Lines 186-188 – again information discussed was not presented in the results section.

Please check the results section and the discussion section, and add the results that are missing to support the discussion.

Author Response

Please see the attachment.

Author Response File: Author Response.pdf

Round 2

Reviewer 1 Report

The authors clearly performed this study to address the very important issue of over-prescription of antibiotics, and I really appreciate their responses to the comments. However, in my initial review, I felt like there were flaws in the methodology that were either due to poor study design or lack of clarity in the text. I still think that the study design and application makes it impossible to make any associative or causal statements. I understand the observational nature of the study, but it seems that the ad-hoc decision making, uneven distribution of patients in to the groups, and issues with standardization in many instances makes publishing the study difficult. Again, I want to reiterate that the work the authors are doing is important, but as is, my initial decision to reject the paper for publication still stands.

Author Response

Comments:

I felt like there were flaws in the methodology that were either due to poor study design or lack of clarity in the text. I still think that the study design and application makes it impossible to make any associative or causal statements. I understand the observational nature of the study, but it seems that the ad-hoc decision making, uneven distribution of patients in to the groups, and issues with standardization in many instances makes publishing the study difficult

Responses:

Thank you for your comments.  We have reworked the paper to remove any indication of causality or association.  We have also changed some of the terminology to clarify that this is a pilot service improvement and not an RCT. 

Reviewer 4 Report

In general, the authors clarified all questions and improved the manuscript.

However, related to the discussion and conclusions I maintain some concerns:

In line 170 authors concluded that “…. No significant difference in clinical outcomes …” I think that clinical outcomes were not evaluated by a doctor. What authors assessed was the patient's perceptions about their symptoms and not clinical outcomes.
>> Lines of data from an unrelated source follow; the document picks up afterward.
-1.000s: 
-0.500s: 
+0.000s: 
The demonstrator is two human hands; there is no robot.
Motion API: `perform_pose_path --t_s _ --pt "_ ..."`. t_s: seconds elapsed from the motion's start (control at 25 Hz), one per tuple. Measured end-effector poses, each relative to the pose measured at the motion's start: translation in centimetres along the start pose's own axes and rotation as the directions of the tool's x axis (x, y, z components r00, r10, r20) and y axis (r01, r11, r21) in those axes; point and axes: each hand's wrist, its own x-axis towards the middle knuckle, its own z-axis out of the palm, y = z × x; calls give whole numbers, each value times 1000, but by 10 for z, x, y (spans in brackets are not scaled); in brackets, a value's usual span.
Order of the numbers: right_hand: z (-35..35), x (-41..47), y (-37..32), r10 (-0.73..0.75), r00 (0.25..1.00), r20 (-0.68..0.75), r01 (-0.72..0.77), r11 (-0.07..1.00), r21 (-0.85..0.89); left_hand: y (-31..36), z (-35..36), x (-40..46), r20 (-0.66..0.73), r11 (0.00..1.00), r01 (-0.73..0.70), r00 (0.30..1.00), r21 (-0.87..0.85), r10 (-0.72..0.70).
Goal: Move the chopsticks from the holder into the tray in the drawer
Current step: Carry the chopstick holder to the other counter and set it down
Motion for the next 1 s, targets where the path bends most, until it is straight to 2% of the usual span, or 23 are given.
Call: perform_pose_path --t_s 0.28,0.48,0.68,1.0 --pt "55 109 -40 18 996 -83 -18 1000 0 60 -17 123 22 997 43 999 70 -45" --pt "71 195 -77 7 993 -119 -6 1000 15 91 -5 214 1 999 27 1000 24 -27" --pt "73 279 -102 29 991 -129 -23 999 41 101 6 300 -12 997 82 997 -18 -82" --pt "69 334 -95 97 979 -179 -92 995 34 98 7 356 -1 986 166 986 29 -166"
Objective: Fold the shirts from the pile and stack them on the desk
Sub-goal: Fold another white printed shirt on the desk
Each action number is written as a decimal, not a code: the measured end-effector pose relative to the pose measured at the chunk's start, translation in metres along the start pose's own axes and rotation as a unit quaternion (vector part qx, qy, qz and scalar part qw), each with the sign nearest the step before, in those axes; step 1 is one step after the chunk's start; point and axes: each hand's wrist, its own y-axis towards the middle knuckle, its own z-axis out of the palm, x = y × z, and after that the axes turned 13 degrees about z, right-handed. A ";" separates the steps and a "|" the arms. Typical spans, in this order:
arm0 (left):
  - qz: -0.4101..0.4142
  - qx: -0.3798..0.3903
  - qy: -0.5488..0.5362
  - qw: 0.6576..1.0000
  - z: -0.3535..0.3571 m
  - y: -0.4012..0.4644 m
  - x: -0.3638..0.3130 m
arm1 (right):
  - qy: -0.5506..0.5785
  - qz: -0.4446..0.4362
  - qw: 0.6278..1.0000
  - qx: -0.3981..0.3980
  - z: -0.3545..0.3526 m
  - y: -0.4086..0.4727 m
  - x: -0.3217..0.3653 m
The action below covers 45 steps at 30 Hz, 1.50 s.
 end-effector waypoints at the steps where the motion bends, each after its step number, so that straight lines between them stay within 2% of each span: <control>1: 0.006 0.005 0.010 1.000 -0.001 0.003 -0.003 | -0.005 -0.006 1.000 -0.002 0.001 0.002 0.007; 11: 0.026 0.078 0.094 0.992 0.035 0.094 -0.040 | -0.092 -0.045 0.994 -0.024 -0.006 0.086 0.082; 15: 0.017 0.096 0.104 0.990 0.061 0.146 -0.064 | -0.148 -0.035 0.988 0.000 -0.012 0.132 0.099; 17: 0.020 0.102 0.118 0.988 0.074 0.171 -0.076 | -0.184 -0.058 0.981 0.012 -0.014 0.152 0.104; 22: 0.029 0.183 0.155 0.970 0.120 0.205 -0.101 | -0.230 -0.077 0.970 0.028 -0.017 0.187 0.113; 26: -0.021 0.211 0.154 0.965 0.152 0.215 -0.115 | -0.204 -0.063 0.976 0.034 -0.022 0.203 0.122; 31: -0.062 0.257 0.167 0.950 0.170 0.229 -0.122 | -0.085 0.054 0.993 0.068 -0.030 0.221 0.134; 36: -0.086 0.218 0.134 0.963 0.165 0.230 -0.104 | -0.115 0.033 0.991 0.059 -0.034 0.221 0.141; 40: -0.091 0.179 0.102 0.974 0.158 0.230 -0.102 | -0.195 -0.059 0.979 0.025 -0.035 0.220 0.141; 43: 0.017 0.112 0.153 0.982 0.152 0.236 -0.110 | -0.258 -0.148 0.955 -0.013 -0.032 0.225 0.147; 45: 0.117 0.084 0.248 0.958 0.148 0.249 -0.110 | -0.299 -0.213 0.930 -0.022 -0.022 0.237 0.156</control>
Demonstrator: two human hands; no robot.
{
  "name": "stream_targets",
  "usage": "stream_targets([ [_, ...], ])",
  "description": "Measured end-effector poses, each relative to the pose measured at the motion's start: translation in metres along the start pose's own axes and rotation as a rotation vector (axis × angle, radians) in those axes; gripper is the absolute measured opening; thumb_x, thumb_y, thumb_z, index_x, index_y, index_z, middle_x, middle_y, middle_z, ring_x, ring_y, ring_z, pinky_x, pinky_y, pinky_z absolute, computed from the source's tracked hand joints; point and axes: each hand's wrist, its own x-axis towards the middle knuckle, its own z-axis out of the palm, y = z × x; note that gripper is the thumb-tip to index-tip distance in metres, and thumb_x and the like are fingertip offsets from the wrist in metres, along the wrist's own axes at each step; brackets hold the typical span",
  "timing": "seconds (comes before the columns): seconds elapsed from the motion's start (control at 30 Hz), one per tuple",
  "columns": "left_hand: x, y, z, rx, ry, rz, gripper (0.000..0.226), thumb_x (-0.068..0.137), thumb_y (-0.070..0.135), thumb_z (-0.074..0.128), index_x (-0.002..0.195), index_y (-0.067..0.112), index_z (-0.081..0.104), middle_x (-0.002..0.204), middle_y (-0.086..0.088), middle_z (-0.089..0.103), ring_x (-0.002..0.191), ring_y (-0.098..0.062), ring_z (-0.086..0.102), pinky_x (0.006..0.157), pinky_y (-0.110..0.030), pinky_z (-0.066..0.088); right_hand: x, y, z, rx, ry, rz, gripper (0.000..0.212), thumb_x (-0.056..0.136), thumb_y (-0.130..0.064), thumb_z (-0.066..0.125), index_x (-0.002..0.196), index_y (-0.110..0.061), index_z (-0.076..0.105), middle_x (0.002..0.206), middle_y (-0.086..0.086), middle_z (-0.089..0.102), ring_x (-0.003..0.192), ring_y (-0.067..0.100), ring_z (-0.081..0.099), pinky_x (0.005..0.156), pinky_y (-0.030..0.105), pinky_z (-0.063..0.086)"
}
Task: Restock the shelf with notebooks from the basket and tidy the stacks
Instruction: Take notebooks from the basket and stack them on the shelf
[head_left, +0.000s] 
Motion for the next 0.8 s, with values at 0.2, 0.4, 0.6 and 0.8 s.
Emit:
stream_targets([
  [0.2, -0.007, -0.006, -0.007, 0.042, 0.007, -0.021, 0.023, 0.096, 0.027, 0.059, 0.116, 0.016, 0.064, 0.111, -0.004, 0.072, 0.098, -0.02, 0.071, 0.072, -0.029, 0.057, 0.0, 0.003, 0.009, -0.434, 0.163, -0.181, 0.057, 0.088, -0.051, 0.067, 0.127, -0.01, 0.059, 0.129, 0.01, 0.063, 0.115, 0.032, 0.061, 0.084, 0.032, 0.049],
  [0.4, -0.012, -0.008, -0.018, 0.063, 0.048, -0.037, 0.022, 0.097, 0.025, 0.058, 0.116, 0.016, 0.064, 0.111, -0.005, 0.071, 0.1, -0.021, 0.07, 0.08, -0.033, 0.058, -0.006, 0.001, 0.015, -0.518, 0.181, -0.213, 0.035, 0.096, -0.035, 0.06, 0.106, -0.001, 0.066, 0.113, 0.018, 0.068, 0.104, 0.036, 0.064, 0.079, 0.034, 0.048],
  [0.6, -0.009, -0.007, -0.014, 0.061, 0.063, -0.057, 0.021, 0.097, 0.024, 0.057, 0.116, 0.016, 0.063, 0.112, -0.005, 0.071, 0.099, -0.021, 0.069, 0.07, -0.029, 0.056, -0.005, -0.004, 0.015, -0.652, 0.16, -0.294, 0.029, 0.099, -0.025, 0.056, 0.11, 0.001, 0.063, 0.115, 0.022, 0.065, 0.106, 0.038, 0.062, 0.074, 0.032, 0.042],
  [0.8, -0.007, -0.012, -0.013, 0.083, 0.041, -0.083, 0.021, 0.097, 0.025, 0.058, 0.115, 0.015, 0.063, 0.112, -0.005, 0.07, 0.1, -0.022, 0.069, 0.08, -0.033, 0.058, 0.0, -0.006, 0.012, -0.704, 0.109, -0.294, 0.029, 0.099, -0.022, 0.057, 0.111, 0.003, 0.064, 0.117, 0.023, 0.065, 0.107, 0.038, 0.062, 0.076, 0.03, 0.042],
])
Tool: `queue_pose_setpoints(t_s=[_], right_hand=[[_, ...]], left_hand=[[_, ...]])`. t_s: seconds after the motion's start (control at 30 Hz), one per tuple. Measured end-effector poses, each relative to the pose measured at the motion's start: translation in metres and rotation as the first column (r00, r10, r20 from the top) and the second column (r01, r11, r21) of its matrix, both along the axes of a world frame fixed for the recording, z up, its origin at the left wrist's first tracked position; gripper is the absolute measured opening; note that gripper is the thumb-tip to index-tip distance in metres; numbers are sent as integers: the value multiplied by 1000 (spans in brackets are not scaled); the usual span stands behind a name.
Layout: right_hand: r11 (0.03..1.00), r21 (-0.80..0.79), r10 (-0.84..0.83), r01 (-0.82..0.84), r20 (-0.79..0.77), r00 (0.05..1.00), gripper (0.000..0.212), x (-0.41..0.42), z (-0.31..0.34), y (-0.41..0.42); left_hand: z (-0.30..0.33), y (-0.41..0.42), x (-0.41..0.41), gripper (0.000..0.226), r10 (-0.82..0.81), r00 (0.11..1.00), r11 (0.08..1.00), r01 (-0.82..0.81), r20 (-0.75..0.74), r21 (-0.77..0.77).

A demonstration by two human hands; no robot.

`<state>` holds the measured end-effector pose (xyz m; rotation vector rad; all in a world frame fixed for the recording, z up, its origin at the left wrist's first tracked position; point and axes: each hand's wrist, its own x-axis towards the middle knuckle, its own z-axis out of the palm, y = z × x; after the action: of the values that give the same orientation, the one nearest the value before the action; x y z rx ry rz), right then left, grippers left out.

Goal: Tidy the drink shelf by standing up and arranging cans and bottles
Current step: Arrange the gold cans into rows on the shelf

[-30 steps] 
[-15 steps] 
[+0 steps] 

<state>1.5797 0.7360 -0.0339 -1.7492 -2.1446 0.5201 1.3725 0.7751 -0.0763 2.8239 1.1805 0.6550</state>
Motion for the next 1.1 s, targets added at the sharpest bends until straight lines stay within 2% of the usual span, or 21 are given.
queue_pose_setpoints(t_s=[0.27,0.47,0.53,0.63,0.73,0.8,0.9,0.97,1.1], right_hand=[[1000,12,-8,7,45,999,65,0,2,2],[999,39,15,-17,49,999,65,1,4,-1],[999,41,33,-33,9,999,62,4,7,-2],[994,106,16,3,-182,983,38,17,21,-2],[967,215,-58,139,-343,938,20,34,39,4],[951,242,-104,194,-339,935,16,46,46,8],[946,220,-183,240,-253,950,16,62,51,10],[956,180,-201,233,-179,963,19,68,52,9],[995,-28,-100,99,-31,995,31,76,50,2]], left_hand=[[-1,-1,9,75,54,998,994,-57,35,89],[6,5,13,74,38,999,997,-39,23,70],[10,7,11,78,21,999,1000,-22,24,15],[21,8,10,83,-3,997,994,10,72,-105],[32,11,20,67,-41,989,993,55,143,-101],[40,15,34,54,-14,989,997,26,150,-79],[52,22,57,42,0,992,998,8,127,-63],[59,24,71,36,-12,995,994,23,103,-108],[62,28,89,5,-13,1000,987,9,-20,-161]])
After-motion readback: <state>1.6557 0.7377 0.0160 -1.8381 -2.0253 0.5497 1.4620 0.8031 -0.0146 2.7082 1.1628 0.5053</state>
The discussion should reflect the results presented on:

- Line 125-126 – “… lower proportion of those in Cohort 0 had symptoms at day 10, compared with the other group…”

- Lines 137-138 - No adverse events or serious deterioration of illness were reported as a result of the delayed/back-up prescribing model during the 10-day follow-up period for all participants.

 

Please check the following:

Line 291 – 292: “We did collect information on patient’s medical history …” Did Collect or did not collect?

Author Response

Comment 1:

In line 170 authors concluded that “…. No significant difference in clinical outcomes …” I think that clinical outcomes were not evaluated by a doctor. What authors assessed was the patient’s perceptions about their symptoms and not clinical outcomes.

Response 1:

Thank you for highlighting this point.  We have reworded the appropriate section so that it is clearer that any outcomes were self-reported by the patient. 

Comment 2:

- Line 125-126 – “… lower proportion of those in Cohort 0 had symptoms at day 10, compared with the other group…”

Response 2:

Thank you for your comments.  We have clarified this point. 

Comment 3:

- Lines 137-138 – No adverse events or serious deterioration of illness were reported as a result of the delayed/back-up prescribing model during the 10-day follow-up period for all participants.

Response 3:

Thank you for highlighting this point.  We have reworded the appropriate section so that it is clearer that any outcomes were self-reported by the patient. 

Comment 4:

Line 291 – 292: “We did collect information on patient’s medical history …” Did Collect or did not collect?

Response 4:

Thank you for your comments.  We have clarified this point.